First we have Daniel Abraham, who is here to tell us about his favourite fantasy...
The usual etymology for the word "religion" tracks back to the Latin religare, which means to bind together. Always rooting for the underdog, I like the less popular alternative relegere which means to re-read.
My favourite fantasy is David Eddings' Belgariad as I read it at sixteen. They were my first real bonding experience with popular fantasy novels, and I reread them until the spines broke. The third or fourth copy I bought is in the shelves behind me right now. But I haven't gone back to them in two and a half decades. I have the very strong impression that time won't have been kind to them. I keep them here partly out of nostalgia for the kid I was then and the books they were then, and partly with the romantic idea – kind of like buying a lottery ticket – that maybe they're still wonderful. Until you check the numbers – until you go back – there's no way to really know, and so there's no way to be disappointed, even if you kind of expect to be.
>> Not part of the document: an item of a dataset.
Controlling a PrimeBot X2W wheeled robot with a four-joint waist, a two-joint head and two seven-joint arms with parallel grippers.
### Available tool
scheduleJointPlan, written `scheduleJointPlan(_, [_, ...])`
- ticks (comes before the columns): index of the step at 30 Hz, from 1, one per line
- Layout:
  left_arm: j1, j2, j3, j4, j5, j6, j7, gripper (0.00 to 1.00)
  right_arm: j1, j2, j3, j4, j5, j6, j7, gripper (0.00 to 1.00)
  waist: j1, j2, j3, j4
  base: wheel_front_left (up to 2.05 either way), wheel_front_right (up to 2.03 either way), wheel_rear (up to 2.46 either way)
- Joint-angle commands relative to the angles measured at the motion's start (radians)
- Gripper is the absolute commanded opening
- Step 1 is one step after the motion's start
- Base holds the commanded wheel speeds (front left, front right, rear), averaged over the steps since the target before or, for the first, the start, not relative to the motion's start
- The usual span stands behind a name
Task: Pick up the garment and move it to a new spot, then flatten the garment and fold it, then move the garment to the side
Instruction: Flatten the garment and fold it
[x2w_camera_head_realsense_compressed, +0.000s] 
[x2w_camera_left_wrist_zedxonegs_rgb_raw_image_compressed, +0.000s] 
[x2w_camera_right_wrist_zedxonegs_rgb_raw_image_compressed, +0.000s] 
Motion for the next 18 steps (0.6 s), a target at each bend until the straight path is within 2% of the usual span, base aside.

That sense of a golden age that is gone but maybe not forever – of a rightful king that could return to the throne – is powerful, and not just in genre fantasy. That's in politics; it's in religion; it's in everyone who's ever drunk-dialled an ex-lover late at night in hopes of finding that things were magically . . . no, not even the way they had been. They way we romanticize them after the fact. The way we remember them, or pretend they were.
That's why the greatest fantasies – and I'm thinking of The Lord of the Rings, A Game of Thrones, Gormenghast, Fafhrd and the Grey Mouser, Elric – along with the adventure and sense of wonder, also have a melancholy at their core.
1 comment:
It's clear, reading the Dragon's Path novels, that they (as opposed to the Long Price Quartet) owe a lot to Eddings. Feature, not bug.